→ **WHAT THE TASK REQUIRES**: Taking the material as a whole, state how many of its lines contain "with". Write the number and nothing more.
————————
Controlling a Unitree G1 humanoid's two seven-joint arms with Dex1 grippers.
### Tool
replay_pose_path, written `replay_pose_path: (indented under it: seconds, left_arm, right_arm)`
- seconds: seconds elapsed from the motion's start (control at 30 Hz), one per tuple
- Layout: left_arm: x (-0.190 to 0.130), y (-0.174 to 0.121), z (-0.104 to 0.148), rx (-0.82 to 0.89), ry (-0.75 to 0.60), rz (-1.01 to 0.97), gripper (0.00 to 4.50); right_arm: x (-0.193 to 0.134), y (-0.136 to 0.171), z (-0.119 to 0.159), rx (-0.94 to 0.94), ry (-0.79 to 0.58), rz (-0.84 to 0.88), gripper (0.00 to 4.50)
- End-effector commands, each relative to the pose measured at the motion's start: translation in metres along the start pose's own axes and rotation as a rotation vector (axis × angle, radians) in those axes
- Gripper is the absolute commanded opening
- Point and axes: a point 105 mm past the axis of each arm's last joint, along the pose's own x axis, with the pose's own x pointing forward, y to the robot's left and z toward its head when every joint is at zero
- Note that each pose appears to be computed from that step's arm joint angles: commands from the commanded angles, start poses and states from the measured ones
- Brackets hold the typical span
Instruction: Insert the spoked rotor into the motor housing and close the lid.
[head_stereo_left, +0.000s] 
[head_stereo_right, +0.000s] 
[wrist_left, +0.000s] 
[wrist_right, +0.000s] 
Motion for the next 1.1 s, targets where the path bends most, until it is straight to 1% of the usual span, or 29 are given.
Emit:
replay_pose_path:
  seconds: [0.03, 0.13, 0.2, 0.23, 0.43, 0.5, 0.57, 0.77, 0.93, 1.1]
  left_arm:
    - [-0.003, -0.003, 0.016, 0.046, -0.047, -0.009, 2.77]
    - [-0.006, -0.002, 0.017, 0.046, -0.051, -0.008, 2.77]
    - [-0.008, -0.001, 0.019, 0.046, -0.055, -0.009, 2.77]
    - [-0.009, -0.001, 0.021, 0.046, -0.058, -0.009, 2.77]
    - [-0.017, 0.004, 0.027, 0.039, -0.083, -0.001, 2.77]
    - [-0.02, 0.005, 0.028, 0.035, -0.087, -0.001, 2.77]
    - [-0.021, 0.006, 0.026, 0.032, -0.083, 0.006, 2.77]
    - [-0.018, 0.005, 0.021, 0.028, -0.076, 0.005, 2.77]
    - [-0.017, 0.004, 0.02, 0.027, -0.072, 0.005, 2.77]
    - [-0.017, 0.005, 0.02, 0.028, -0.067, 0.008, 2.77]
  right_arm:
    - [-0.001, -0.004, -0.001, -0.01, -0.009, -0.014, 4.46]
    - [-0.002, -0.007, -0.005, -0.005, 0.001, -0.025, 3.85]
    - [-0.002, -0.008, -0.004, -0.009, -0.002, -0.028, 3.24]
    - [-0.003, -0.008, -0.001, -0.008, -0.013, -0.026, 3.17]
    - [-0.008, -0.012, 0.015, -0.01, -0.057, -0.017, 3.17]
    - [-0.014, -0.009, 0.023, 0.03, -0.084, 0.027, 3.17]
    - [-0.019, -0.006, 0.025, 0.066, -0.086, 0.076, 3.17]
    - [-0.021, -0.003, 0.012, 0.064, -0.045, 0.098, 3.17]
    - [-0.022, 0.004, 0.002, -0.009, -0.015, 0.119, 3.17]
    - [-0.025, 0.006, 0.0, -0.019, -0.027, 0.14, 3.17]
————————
→ **ANSWER TO THE EXERCISE**: 2